▸ WHAT YOU NEED TO DO
Please return only the lines from the one holding "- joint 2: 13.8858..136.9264" through the one holding "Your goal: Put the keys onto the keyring", exactly as they appear in the records below, both ends included.

▸ RECORDS SUPPLIED

-- Opening Marker --

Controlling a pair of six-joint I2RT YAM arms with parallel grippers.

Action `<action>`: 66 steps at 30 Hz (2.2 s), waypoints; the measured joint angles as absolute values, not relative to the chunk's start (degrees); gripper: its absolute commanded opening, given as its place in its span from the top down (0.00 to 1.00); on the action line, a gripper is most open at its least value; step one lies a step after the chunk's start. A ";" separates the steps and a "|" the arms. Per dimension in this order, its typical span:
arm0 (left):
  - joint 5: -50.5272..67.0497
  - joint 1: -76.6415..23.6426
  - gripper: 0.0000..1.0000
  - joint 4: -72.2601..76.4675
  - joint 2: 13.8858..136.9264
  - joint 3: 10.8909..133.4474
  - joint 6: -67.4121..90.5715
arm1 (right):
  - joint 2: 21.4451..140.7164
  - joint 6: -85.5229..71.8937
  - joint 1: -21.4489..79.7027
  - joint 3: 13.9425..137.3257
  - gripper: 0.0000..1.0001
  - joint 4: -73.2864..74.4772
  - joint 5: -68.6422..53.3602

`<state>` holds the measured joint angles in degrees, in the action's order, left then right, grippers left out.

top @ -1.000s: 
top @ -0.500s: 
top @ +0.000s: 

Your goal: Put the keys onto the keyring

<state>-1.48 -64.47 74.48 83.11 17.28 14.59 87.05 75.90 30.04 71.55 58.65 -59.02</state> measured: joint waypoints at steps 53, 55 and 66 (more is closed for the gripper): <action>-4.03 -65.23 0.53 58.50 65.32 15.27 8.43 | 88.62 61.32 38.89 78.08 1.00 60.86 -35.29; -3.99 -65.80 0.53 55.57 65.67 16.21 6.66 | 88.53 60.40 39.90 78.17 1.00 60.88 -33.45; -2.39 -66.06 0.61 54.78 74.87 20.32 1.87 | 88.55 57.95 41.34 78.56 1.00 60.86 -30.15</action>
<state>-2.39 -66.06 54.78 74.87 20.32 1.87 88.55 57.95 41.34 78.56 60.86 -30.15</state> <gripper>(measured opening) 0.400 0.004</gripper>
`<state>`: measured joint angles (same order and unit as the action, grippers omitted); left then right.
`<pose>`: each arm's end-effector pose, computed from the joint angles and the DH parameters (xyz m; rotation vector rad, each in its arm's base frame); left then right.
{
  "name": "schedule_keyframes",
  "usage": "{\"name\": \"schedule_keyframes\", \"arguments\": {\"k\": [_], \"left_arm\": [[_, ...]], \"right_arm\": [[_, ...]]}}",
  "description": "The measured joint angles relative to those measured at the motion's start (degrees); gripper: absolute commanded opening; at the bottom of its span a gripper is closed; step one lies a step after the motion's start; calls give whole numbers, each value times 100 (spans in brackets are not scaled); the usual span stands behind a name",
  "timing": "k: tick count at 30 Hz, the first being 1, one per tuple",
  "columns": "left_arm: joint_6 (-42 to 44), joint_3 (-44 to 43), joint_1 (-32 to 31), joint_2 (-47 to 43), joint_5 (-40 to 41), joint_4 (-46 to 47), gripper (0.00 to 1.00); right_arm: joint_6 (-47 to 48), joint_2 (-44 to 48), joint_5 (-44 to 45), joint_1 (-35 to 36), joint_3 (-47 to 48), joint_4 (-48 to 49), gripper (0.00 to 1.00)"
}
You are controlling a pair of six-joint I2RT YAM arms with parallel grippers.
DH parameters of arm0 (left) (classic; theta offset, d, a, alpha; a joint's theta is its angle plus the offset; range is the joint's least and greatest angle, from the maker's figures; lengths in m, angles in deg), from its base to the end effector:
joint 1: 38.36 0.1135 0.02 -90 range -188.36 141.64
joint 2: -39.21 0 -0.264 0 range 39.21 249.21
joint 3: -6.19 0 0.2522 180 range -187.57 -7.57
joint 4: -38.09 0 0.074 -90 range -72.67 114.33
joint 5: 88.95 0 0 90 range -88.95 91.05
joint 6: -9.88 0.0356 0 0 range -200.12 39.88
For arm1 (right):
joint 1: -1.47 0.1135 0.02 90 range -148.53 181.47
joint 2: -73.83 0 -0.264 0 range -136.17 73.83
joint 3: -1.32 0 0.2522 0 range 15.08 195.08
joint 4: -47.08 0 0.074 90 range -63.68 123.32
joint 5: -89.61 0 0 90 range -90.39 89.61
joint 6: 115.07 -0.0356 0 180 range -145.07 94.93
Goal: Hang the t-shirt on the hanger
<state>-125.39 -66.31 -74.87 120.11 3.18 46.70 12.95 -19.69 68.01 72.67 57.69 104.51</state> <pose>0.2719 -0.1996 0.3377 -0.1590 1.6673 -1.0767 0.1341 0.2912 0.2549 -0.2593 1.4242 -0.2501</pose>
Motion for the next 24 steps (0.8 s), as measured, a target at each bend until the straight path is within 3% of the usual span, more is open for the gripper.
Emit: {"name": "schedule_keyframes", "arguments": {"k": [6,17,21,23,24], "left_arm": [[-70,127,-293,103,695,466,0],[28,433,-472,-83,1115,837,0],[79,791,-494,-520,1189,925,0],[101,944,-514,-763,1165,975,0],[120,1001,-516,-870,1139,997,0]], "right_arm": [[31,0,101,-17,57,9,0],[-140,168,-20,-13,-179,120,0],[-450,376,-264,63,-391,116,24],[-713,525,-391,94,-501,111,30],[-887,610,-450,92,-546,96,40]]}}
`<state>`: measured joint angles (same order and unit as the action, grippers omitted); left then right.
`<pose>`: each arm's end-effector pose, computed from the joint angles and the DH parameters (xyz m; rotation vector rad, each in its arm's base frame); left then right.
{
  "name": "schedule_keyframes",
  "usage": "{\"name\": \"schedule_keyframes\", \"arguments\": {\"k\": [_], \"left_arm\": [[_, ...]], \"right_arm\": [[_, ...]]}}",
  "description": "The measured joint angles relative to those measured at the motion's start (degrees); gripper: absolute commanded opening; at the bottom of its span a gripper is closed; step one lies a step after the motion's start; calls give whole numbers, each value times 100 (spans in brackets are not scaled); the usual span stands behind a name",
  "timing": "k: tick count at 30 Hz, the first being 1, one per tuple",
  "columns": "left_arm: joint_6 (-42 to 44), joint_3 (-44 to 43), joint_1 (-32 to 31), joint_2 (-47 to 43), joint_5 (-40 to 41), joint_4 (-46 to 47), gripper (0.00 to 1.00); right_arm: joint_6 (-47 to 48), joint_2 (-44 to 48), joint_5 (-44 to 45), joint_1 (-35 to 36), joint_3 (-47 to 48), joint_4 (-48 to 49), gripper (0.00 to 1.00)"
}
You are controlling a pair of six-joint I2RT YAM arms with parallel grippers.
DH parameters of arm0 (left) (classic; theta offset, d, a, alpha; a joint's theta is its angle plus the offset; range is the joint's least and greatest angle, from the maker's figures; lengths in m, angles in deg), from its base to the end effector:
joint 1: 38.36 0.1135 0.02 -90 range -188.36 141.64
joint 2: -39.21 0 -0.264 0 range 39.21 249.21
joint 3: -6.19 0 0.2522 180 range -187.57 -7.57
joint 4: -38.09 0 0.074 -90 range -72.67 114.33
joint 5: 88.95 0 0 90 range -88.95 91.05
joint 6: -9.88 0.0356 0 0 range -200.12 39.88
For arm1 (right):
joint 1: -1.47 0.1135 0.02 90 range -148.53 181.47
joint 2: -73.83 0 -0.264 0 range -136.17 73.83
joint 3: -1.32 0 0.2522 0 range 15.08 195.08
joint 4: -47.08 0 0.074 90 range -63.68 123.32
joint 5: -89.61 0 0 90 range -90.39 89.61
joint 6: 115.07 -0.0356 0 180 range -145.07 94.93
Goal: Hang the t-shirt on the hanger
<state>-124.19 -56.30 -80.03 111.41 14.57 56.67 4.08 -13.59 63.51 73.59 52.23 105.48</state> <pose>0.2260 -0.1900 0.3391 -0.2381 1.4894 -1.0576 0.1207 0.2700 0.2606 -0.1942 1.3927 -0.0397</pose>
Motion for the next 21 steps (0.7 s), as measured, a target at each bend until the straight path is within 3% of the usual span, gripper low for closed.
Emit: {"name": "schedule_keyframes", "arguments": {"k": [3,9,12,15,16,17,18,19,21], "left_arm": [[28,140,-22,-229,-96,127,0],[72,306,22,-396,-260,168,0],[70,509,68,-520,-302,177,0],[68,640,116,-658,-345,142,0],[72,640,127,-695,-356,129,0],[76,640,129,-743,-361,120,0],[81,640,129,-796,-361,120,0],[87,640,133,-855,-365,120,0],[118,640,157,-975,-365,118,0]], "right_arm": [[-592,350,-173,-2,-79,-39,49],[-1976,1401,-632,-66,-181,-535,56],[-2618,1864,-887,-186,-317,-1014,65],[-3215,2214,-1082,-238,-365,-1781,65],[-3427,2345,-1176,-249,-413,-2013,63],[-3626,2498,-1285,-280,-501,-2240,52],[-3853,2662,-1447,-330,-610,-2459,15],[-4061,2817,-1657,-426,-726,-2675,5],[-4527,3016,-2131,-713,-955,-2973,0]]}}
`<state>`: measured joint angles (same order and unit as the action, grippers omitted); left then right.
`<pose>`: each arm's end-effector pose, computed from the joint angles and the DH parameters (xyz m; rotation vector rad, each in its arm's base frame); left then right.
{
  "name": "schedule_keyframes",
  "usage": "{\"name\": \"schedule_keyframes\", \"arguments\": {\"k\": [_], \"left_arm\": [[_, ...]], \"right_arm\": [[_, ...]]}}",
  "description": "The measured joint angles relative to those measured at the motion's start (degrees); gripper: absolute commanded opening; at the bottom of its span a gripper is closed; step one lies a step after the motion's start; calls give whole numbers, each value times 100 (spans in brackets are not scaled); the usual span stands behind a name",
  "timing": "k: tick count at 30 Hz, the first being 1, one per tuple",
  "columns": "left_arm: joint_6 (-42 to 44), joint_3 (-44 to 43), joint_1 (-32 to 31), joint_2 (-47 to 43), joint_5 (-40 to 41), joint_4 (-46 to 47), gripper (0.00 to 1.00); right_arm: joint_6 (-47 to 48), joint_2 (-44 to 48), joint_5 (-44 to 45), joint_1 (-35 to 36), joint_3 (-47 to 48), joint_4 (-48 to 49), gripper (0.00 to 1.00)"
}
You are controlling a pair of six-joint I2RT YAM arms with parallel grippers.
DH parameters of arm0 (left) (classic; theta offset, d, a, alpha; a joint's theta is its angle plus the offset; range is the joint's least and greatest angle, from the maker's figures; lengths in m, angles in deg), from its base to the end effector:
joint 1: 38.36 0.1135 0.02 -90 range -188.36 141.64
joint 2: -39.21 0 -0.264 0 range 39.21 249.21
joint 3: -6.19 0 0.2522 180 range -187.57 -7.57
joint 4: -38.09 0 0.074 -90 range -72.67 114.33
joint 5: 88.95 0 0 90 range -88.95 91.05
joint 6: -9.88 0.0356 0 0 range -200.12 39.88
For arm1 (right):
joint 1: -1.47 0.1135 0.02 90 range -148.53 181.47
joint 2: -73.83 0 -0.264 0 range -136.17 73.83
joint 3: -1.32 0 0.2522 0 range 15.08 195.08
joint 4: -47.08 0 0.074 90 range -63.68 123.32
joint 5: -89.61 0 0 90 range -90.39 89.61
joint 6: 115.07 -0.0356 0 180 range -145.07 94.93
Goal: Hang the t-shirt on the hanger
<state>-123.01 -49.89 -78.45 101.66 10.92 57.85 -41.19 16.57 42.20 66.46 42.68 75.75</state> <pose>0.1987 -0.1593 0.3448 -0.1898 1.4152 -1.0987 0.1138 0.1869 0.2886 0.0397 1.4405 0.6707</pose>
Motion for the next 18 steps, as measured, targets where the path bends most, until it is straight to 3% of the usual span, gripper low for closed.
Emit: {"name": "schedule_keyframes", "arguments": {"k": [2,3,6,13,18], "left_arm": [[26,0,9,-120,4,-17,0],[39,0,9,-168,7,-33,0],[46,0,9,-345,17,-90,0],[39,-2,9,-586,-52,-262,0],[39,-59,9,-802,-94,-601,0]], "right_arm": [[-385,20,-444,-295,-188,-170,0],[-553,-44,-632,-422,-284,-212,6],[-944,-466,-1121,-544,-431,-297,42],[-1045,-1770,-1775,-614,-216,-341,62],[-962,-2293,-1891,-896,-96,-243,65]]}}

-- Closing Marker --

▸ ANSWER TO THIS PROBLEM
  - joint 2: 13.8858..136.9264
  - joint 3: 10.8909..133.4474
  - joint 6: -67.4121..90.5715
arm1 (right):
  - joint 2: 21.4451..140.7164
  - joint 6: -85.5229..71.8937
  - joint 1: -21.4489..79.7027
  - joint 3: 13.9425..137.3257
  - gripper: 0.0000..1.0001
  - joint 4: -73.2864..74.4772
  - joint 5: -68.6422..53.3602

`<state>` holds the measured joint angles in degrees, in the action's order, left then right, grippers left out.

top @ -1.000s: 
top @ -0.500s: 
top @ +0.000s: 

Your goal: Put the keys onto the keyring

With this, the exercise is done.